EXERCISE AIM
Copy every line below. Do not alter any of them.
-- RECORDED INFORMATION follows --
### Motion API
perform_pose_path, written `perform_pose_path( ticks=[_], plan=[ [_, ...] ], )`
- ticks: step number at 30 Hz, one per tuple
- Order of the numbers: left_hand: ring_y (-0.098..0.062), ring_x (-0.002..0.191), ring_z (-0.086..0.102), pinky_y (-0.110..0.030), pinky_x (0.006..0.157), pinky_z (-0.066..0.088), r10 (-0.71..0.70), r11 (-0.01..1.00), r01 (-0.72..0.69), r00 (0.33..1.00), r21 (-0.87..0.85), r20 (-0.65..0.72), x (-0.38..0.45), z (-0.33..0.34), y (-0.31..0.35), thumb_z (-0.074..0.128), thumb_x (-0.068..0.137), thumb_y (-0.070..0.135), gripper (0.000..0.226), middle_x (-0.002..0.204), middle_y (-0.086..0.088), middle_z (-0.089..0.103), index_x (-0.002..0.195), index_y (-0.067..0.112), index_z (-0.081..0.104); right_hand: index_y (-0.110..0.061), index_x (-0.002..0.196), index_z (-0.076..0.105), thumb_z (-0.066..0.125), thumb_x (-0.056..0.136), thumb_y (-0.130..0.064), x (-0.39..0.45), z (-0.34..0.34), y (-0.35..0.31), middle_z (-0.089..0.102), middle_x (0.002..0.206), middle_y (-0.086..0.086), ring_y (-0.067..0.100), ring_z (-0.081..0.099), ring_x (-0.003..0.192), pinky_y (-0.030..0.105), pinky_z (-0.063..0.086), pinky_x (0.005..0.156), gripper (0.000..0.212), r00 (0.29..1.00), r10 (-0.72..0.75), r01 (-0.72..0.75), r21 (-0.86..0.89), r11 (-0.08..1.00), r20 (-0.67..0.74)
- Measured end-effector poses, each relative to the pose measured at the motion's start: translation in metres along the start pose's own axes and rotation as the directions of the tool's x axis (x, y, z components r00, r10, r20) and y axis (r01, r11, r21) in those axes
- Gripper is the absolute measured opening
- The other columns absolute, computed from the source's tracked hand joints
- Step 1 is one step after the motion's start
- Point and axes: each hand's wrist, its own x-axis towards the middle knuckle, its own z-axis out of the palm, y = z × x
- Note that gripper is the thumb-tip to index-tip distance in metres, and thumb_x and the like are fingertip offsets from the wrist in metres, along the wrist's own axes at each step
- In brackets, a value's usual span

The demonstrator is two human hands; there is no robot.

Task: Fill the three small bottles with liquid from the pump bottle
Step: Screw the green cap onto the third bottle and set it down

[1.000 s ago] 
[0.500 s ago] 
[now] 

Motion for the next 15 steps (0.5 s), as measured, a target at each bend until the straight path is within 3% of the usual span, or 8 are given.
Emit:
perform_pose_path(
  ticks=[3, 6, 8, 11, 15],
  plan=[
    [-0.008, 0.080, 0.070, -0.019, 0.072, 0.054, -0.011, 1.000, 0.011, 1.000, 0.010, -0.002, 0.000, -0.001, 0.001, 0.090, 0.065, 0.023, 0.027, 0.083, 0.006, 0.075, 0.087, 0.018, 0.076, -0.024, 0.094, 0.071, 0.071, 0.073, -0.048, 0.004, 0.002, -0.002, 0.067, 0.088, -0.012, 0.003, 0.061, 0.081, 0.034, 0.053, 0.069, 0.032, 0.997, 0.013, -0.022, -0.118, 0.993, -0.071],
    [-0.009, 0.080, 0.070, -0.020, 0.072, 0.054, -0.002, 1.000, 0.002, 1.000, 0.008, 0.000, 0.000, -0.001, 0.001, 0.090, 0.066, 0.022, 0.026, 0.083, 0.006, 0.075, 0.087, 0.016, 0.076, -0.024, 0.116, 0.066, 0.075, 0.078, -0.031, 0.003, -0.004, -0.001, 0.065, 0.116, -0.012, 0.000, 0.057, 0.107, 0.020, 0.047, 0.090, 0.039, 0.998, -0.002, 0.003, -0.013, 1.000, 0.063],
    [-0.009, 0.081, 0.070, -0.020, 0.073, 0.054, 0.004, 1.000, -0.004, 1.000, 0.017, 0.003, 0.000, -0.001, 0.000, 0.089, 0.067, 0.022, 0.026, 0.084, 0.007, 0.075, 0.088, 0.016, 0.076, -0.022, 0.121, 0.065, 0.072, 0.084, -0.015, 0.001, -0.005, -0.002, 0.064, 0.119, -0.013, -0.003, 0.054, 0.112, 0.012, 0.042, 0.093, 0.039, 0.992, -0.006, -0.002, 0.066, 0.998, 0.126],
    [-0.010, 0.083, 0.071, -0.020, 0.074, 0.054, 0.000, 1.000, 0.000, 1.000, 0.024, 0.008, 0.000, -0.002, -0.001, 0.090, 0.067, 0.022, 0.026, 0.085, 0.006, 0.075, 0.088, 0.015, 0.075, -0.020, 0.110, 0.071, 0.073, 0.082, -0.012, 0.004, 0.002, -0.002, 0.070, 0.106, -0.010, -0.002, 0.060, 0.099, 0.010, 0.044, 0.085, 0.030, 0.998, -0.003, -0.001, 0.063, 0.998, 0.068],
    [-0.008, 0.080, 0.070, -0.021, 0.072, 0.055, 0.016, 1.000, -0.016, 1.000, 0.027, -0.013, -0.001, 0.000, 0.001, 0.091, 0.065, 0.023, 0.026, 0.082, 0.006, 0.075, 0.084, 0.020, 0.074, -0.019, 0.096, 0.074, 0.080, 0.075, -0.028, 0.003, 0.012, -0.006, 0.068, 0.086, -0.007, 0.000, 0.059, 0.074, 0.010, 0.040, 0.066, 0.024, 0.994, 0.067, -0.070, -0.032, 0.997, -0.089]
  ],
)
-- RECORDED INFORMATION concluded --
RESULT BELOW
### Motion API
perform_pose_path, written `perform_pose_path( ticks=[_], plan=[ [_, ...] ], )`
- ticks: step number at 30 Hz, one per tuple
- Order of the numbers: left_hand: ring_y (-0.098..0.062), ring_x (-0.002..0.191), ring_z (-0.086..0.102), pinky_y (-0.110..0.030), pinky_x (0.006..0.157), pinky_z (-0.066..0.088), r10 (-0.71..0.70), r11 (-0.01..1.00), r01 (-0.72..0.69), r00 (0.33..1.00), r21 (-0.87..0.85), r20 (-0.65..0.72), x (-0.38..0.45), z (-0.33..0.34), y (-0.31..0.35), thumb_z (-0.074..0.128), thumb_x (-0.068..0.137), thumb_y (-0.070..0.135), gripper (0.000..0.226), middle_x (-0.002..0.204), middle_y (-0.086..0.088), middle_z (-0.089..0.103), index_x (-0.002..0.195), index_y (-0.067..0.112), index_z (-0.081..0.104); right_hand: index_y (-0.110..0.061), index_x (-0.002..0.196), index_z (-0.076..0.105), thumb_z (-0.066..0.125), thumb_x (-0.056..0.136), thumb_y (-0.130..0.064), x (-0.39..0.45), z (-0.34..0.34), y (-0.35..0.31), middle_z (-0.089..0.102), middle_x (0.002..0.206), middle_y (-0.086..0.086), ring_y (-0.067..0.100), ring_z (-0.081..0.099), ring_x (-0.003..0.192), pinky_y (-0.030..0.105), pinky_z (-0.063..0.086), pinky_x (0.005..0.156), gripper (0.000..0.212), r00 (0.29..1.00), r10 (-0.72..0.75), r01 (-0.72..0.75), r21 (-0.86..0.89), r11 (-0.08..1.00), r20 (-0.67..0.74)
- Measured end-effector poses, each relative to the pose measured at the motion's start: translation in metres along the start pose's own axes and rotation as the directions of the tool's x axis (x, y, z components r00, r10, r20) and y axis (r01, r11, r21) in those axes
- Gripper is the absolute measured opening
- The other columns absolute, computed from the source's tracked hand joints
- Step 1 is one step after the motion's start
- Point and axes: each hand's wrist, its own x-axis towards the middle knuckle, its own z-axis out of the palm, y = z × x
- Note that gripper is the thumb-tip to index-tip distance in metres, and thumb_x and the like are fingertip offsets from the wrist in metres, along the wrist's own axes at each step
- In brackets, a value's usual span

The demonstrator is two human hands; there is no robot.

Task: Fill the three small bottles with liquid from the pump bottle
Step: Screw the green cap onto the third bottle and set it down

[1.000 s ago] 
[0.500 s ago] 
[now] 

Motion for the next 15 steps (0.5 s), as measured, a target at each bend until the straight path is within 3% of the usual span, or 8 are given.
Emit:
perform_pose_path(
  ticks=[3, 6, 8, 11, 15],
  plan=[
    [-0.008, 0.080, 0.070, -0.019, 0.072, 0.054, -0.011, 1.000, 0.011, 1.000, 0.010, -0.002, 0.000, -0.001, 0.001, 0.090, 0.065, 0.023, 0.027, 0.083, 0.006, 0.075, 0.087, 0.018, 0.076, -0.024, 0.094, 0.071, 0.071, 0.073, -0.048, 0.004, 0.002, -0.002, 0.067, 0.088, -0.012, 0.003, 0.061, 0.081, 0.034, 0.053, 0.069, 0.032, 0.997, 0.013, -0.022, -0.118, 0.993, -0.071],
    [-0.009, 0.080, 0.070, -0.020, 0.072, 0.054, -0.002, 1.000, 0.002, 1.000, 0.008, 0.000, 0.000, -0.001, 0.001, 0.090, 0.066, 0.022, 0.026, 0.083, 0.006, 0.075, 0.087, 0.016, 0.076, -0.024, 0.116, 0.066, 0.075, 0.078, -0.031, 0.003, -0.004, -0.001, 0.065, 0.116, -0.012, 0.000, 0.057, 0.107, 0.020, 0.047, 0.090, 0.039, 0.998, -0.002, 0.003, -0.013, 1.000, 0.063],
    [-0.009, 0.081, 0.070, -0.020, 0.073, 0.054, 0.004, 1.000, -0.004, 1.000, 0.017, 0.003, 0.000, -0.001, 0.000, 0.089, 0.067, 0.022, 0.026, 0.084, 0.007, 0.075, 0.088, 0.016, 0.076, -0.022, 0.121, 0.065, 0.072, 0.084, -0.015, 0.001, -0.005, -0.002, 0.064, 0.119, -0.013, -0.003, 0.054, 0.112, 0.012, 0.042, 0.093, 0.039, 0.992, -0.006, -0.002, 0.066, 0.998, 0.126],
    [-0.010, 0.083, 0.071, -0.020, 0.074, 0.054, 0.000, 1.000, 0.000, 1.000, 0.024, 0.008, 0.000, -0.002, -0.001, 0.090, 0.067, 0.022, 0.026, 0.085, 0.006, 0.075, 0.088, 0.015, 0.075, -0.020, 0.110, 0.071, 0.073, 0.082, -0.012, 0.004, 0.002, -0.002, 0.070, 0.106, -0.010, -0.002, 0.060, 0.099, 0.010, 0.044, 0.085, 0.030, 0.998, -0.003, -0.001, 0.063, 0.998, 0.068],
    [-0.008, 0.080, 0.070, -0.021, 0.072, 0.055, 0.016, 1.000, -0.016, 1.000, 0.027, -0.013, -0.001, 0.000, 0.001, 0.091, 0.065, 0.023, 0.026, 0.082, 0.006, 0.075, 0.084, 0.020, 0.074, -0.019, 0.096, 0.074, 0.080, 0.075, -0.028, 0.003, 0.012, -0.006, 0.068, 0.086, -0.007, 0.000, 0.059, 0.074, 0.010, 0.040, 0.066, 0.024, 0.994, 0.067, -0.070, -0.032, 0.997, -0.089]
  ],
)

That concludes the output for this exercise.